INSTRUCTIONS FOR THE TASK: Go through the entries below and print, exactly, the lines starting at the one with "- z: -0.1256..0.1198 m" and ending at the one with "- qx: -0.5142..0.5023", keeping both ends and no others.
____ RECORDS FOR THIS TASK
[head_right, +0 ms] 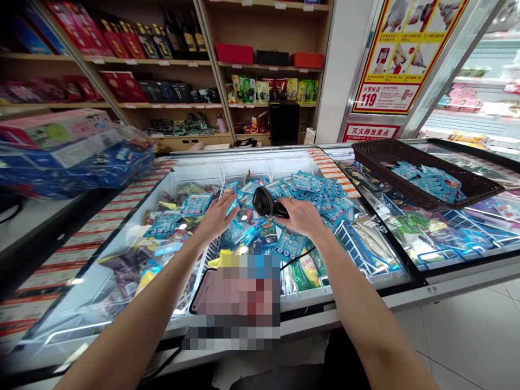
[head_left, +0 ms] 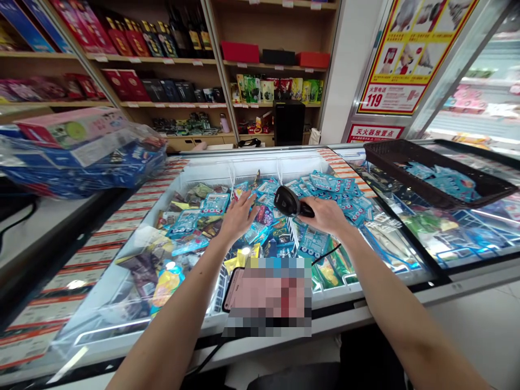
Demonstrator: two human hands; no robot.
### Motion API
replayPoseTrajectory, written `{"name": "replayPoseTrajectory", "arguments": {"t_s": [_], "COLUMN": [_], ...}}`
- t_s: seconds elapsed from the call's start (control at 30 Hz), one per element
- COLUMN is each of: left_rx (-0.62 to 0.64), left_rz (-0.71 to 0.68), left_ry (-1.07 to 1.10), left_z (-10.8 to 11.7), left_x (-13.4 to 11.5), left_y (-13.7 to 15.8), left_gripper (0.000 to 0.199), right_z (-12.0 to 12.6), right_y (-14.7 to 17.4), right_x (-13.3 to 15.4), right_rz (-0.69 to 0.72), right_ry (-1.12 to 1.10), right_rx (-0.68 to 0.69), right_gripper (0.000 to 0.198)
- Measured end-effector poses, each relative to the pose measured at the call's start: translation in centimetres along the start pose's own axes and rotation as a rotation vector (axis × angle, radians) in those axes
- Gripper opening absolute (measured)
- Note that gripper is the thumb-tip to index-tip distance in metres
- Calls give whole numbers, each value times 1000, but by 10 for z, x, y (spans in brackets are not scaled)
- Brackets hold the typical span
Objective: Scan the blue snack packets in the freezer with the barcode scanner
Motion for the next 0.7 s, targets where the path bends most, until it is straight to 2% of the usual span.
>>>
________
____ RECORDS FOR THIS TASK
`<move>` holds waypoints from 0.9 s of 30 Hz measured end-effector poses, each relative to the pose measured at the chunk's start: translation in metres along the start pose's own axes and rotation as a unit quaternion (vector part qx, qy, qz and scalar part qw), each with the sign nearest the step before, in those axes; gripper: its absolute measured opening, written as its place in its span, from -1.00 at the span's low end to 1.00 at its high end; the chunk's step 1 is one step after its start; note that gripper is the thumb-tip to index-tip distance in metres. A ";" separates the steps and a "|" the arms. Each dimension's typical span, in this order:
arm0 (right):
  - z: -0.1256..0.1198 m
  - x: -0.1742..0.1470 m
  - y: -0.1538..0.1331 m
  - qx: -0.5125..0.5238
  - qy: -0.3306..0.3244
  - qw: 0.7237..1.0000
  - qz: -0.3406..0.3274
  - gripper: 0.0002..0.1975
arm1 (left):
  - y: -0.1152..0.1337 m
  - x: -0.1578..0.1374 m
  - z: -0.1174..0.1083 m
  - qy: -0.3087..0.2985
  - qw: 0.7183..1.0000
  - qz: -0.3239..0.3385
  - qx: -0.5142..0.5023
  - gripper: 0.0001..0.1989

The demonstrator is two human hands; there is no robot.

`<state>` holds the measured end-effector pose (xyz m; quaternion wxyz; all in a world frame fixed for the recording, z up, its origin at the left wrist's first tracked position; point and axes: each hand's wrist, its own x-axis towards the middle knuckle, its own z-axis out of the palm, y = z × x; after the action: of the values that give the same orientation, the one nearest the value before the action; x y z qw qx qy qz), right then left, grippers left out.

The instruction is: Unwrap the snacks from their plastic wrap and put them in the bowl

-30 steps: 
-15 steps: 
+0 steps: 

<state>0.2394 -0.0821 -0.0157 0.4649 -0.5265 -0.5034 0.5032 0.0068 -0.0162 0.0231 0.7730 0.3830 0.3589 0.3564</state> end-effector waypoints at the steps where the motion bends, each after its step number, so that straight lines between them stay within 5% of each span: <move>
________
ANSWER TO THIS PROBLEM:
  - z: -0.1256..0.1198 m
  - x: -0.1742..0.1470 m
  - y: -0.1538..0.1331 m
  - qx: -0.5125..0.5238
  - qy: -0.3306..0.3244
  - qw: 0.7237..1.0000
  - qz: -0.3406..0.3274
  - gripper: 0.0002..0.1975
arm1 (left):
  - y: -0.1152..0.1337 m
  - x: -0.1578..0.1374 m
  - z: -0.1174..0.1083 m
  - qy: -0.3087..0.2985
  - qw: 0.7183..1.0000
  - qz: -0.3239..0.3385
  - qx: -0.5142..0.5023

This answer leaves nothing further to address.